Use contribution analysis in BigQuery ML to discover important insights.
Organizations struggle to interpret data changes as data volumes expand. Organizations struggle to determine the origin of major trends and swings, limiting decision-making. A corporation may question, “What factors drove revenue growth between Q1 and Q2?” or “Why did an advertisement click-through rate decrease 5% over the last week?”
It takes tools to analyze data segments at a time to uncover statistically significant important drivers. Google Cloud is announcing the public preview of contribution analysis in BigQuery ML to help enterprises identify insights and patterns in their data interactively and at scale.
Contribution analysis
Contribution analysis, sometimes referred to as key driver analysis, can help you learn more about how important indicators in your multi-dimensional data have changed. Contribution analysis can be used, for instance, to compare two sets of training data to understand changes in an ML model’s performance or to see changes in revenue figures over the course of two quarters. To establish a contribution analysis model in BigQuery, use the establish MODEL statement.
Augmented analytics, or the application of artificial intelligence (AI) to improve and automate data analysis and comprehension, includes contribution analysis. Finding trends in users’ data is one of the main objectives of augmented analytics, and it helps to achieve this goal.
By contrasting a test set of data with a control set of data, a contribution analysis model finds data points that exhibit statistically significant changes in a metric over time. This lets you track data changes by time, location, customer segment, or other metrics. You can compare a table snapshot from 2023 to 2022 to see how data evolves over two years.
The difference between the test and control data is measured and compared using a metric, which is a numerical number used in contribution analysis models. With contribution analysis models, you can provide a summable ratio metric or a summable metric.
A segment is a portion of the data that is distinguished by a particular set of dimension values. Every possible combination of the store_number, customer_id, and day dimensions, for instance, constitutes a segment in a contribution analysis model.
You can examine relevant metrics from your dataset across specified test and control subgroups by using contribution analysis. It functions by determining which combinations of “contributors” result in unexpected changes, and it grows well by minimizing the search space through pruning optimization. Numerous businesses and use cases can benefit from this kind of examination. Among the instances are:
- Telemetry monitoring: Examine variations in occurrences that software programs have logged.
- Sales and advertising: Investigate user involvement to adjust campaigns and ads according to click-through rates.
- Retail: To maximize stock levels, assess the effects of price adjustments and inventory management techniques.
- Healthcare: Look at important variables that affect patients’ health to aid improve prognoses and treatment approaches.
Contribution analysis model in BigQuery ML
How does it operate?
A single table with rows of a control set of baseline data and a test set to compare against the control, a metric to analyze (like revenue), and a list of contributors (like product_sku, category, etc.) are all you need to create a contribution analysis model in BigQuery ML. Next, using a certain combination of contributor values, the model finds significant data slices, or what we call segments.

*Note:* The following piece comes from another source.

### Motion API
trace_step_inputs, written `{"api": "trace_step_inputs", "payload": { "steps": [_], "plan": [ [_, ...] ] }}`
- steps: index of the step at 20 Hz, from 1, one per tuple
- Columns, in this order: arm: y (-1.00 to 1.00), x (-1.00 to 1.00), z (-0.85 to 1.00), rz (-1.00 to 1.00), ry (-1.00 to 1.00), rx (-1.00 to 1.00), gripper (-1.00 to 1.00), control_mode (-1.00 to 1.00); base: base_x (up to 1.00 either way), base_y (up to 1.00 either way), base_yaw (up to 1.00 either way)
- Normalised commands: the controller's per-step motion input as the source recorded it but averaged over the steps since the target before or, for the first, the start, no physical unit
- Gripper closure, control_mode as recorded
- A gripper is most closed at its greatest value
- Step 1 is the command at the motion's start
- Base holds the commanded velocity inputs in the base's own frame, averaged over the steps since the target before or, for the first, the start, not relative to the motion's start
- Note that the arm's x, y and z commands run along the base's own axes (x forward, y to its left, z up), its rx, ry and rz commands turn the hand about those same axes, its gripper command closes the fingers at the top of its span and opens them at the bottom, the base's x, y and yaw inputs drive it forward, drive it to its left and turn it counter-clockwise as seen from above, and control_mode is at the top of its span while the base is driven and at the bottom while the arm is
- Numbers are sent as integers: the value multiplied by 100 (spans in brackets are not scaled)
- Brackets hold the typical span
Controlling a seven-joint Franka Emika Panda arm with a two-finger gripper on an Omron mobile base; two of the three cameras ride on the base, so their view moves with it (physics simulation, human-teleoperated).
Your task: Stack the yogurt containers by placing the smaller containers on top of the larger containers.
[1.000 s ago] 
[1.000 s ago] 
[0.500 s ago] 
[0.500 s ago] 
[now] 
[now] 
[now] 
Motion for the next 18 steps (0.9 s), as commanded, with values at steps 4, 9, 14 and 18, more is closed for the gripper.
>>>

With contribution analysis, you can examine summable metrics and summable ratio metrics, two distinct categories of metrics. Summable metrics aggregate a single measure of interest, such revenue, to summarize each data segment. indicators known as summable ratios examine the relationship between two important indicators, like earnings per share.
Additionally, contribution analysis models have pruning optimizations by default, allowing you to use the Apriori pruning technique to obtain insights more quickly. The model may quickly identify important segments by narrowing down the search space based on a minimum support value. The size of a segment in relation to the whole population is indicated by the support value. You can focus on the largest segments by excluding segments with low support values, which also shortens the query execution time.
BigQuery now offers Contribution Analysis in preview.